Il partito dei piagnistei e dei valori del campo

Nel calcio stressato e velocissimo di oggi, le lamentele e le accuse abbondano a getto continuo. Guardate la Serie A, non c’è giorno in cui non si consuma una polemica, un diverbio, un sospetto. Se questo aumenta l’attenzione e fa scrivere migliaia di pagine ai giornali e spendere fiumi di parole al vetriolo, nei programmi televisivi appositamente confezionati, fa anche scaturire tensione e musi lunghissimi.

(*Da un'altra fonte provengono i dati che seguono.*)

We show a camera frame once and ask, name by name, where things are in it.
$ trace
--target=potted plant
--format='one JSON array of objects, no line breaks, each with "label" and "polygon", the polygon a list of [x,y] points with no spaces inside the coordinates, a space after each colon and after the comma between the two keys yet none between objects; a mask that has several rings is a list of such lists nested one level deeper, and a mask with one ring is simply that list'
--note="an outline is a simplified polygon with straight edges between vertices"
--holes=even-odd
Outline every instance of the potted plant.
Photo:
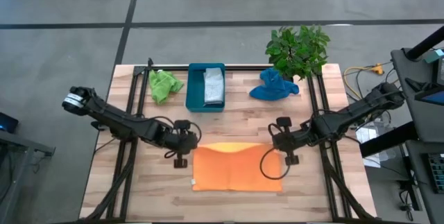
[{"label": "potted plant", "polygon": [[312,74],[321,74],[327,63],[325,47],[330,38],[321,27],[301,26],[299,33],[293,27],[281,27],[271,31],[271,41],[266,45],[265,54],[285,80],[293,82],[293,76],[300,80]]}]

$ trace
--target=wood plank
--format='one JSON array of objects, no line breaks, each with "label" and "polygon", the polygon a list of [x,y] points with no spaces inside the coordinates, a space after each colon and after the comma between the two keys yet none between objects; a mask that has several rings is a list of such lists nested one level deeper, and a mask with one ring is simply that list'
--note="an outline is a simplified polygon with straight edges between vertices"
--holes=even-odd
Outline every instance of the wood plank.
[{"label": "wood plank", "polygon": [[[132,72],[132,65],[119,65],[114,71],[108,102],[122,110],[126,107]],[[330,107],[339,109],[346,106],[348,101],[339,66],[327,64],[323,73]],[[292,129],[297,130],[299,124],[312,114],[306,81],[297,82],[299,95],[290,95],[280,101],[258,101],[249,97],[249,91],[262,83],[258,71],[227,71],[224,112],[191,113],[185,107],[187,72],[177,71],[174,74],[185,86],[177,94],[172,94],[169,102],[161,106],[153,102],[151,90],[148,89],[144,115],[162,115],[173,120],[189,119],[196,122],[203,130],[202,144],[221,141],[270,143],[271,137],[266,128],[269,123],[275,122],[277,117],[291,117]],[[100,146],[110,139],[110,133],[101,133],[97,145]],[[358,145],[347,139],[340,141],[338,145],[347,186],[366,210],[375,215]],[[91,213],[110,188],[118,147],[116,141],[94,156],[80,217]],[[296,151],[300,156],[300,164],[292,166],[288,176],[283,179],[282,193],[194,192],[191,190],[192,153],[187,156],[188,168],[174,169],[173,161],[163,158],[166,151],[144,142],[139,143],[127,221],[331,220],[317,147],[305,146]]]}]

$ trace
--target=floor tile line
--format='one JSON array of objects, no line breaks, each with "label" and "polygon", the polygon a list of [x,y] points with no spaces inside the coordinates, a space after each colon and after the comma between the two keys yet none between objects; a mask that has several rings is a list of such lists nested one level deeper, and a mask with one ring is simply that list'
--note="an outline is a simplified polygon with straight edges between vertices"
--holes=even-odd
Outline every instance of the floor tile line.
[{"label": "floor tile line", "polygon": [[128,12],[125,19],[125,25],[122,30],[119,47],[117,48],[116,58],[114,60],[114,66],[122,63],[126,42],[128,41],[128,36],[130,34],[131,22],[133,21],[134,12],[136,9],[136,3],[137,0],[130,0],[130,5],[128,7]]},{"label": "floor tile line", "polygon": [[0,24],[0,30],[123,28],[124,23]]},{"label": "floor tile line", "polygon": [[131,28],[211,28],[254,26],[381,26],[407,24],[444,24],[444,19],[372,19],[372,20],[276,20],[276,21],[177,21],[133,22]]}]

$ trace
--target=computer screen
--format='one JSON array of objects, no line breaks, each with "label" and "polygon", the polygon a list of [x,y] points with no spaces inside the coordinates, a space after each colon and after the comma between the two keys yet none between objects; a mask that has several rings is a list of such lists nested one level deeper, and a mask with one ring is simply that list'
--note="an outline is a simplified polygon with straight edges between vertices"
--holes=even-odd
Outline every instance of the computer screen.
[{"label": "computer screen", "polygon": [[444,87],[439,87],[419,93],[415,96],[415,99],[426,103],[444,105]]}]

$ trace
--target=blue plastic tray
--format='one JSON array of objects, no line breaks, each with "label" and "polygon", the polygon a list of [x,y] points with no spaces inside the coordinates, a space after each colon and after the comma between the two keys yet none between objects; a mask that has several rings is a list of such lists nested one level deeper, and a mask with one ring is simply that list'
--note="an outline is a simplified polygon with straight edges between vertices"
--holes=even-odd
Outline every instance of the blue plastic tray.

Sembra, ultimamente, che più si alza la voce e più si è ascoltati. Non ti è stato concesso un rigore grosso come una casa? Urla a più non posso nei mass media, ammiccanti alle urlate da cortile, e, di sicuro, sarai presto ascoltato. Si ha come l’impressione che se non entri in questo ring, non puoi sopravvivere e finisci per non avere voce in capitolo. Piccolo problema: questa situazione assomiglia solo ad un grandissimo gioco al massacro, ad un circolo vizioso quasi irrefrenabile.
Se la mia squadra ha subito un errore arbitrale, io presidente denuncio a più non posso, quasi fosse una situazione di vita o di morte, mi scaglio contro tutto e tutti. Poi la partita dopo capita che l’arbitro fa un errore che depotenzia i miei avversari e mi favorisce, e allora mi pavoneggio e mi dico “Va come sono stato ascoltato, alzare la voce è servito!” Niente di più lontano dal gioco del calcio che prevede, dalle sue lontane origini britanniche, che una partita vada piuttosto bene ed un’altra piuttosto male e che si abbia la semplicità per festeggiare e la dignità per accogliere un risultato storto.
Assecondando ed alimentando la catapulta infinita degli strali da lanciare, si finisce per non gustarsi più la bellezza che arriva, fresca, dal campo, dove ci sono ancora dei valori, immensamente più grandi di mille polemiche, luminosamente più liberi di lunghi piagnistei.
Il Bologna ruspante di Malesani che si disinteressa dei punti di penalizzazione e inizia a credere in se stesso e a provare a diventare squadra e si ritrova improvvisamente squadrone, il Cagliari che sembrava spacciato e che con Donadoni ha ritrovato l’anima, l’Udinese stellare di Guidolin, sono li a mostrarci che, nel calcio iperpolemico c’è ancora spazio per la bellezza. Non diamola per scontata continuandoci a lamentare (Luca Savarese).